La deuxième partie du livre aborde une question essentielle, qui continue de jouer un rôle non négligeable dans les effets de la gestion de la crise financière : les fonds propres réglementaires et les effets des règles méthodologiques appliquées en la matière sur le comportement des banques. En lien avec cette question, cette partie de l’ouvrage étudie également l’évolution des règles édictées par les accords de Bâle. La partie suivante suscitera un intérêt certain ; elle porte sur la régulation financière au sein de l’Union européenne et sur les premières années de la gestion de la crise financière au sein de l’ue. Une quatrième partie se penche sur une question moins connue du grand public, mais néanmoins importante : la régulation des contreparties centrales. La dernière partie, enfin, aborde des thématiques variées, en mettant en perspective l’approche plus technique des quatre parties précédentes. Les contributions abordent des sujets tels que : la crise bancaire japonaise ; le phénomène d’illusion de liquidité ; la taxe financière comme outil de régulation ; la gouvernance des institutions internationales ; ainsi qu’une réflexion sur la contestation du néolibéralisme.

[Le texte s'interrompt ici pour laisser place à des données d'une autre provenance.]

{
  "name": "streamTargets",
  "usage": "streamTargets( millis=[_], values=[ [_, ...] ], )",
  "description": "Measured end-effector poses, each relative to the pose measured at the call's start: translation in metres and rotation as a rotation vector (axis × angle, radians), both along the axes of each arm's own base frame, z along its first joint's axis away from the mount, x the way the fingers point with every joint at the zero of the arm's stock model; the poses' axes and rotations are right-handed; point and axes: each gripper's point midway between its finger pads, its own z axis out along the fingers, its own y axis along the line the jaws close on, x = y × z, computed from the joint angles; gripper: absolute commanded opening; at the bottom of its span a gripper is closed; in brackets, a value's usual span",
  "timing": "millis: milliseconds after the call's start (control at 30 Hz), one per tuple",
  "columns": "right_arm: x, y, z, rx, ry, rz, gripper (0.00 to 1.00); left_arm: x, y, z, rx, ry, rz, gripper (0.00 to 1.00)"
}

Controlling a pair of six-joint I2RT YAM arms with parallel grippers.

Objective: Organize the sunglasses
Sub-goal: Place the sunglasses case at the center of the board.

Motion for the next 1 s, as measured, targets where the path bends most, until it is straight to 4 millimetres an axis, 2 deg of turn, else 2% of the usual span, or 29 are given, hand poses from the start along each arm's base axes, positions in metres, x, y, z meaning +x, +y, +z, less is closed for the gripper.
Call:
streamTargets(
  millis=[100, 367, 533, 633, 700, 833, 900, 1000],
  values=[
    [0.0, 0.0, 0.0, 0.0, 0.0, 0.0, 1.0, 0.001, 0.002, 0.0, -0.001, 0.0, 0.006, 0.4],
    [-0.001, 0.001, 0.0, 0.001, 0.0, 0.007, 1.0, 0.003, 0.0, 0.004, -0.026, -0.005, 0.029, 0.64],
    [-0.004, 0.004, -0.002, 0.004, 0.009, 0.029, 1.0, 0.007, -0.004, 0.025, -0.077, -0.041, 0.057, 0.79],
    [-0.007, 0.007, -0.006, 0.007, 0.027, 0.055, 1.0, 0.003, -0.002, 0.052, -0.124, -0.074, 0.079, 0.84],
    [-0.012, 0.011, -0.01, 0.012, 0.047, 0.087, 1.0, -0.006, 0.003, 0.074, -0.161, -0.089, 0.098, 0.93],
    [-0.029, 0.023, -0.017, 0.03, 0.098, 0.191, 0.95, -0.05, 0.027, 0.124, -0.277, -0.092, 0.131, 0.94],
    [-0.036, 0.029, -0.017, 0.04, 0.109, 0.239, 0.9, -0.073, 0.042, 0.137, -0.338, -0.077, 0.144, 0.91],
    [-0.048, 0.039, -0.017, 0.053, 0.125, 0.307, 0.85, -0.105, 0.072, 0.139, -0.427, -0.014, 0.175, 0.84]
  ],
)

L’ouvrage n’est pas à proprement parler un Research Handbook. Il propose davantage une analyse et une réflexion sur une série de questions fondamentales pour le futur de la régulation internationale de la finance. Cet ouvrage doit être pensé comme un complément à la réflexion élaborée par les éditeurs dans Global Governance of Financial Systems. The International Regulation of Systemic Risk (Alexander, Dhumale et Eatwell, 2005), qui était une étude cruciale et, sous bien des aspects, presciente. Tel est particulièrement le cas pour des questions telles que les externalités négatives de la finance, les potentiels effets procycliques de la régulation micro-prudentielle et, en général, le rôle de la régulation internationale.
à la lecture de l’ouvrage, l’affairement contemporain dans la gestion de la crise financière peut se faire inquiétant. L’illusion qui semble dominer est qu’il suffit de recourir à des doses massives de politiques non conventionnelles, de réguler les bonus et d’ajouter quelques centaines de pages de régulation micro-prudentielle. Le Research Handbook d’Alexander et Dhumale, à l’instar des recommandations du rapport de la Warwick Commission on International Financial Reform, est un rappel cinglant que la réforme de la régulation internationale de la finance doit être appréhendée dans toute sa complexité, en tenant compte des risques systémiques.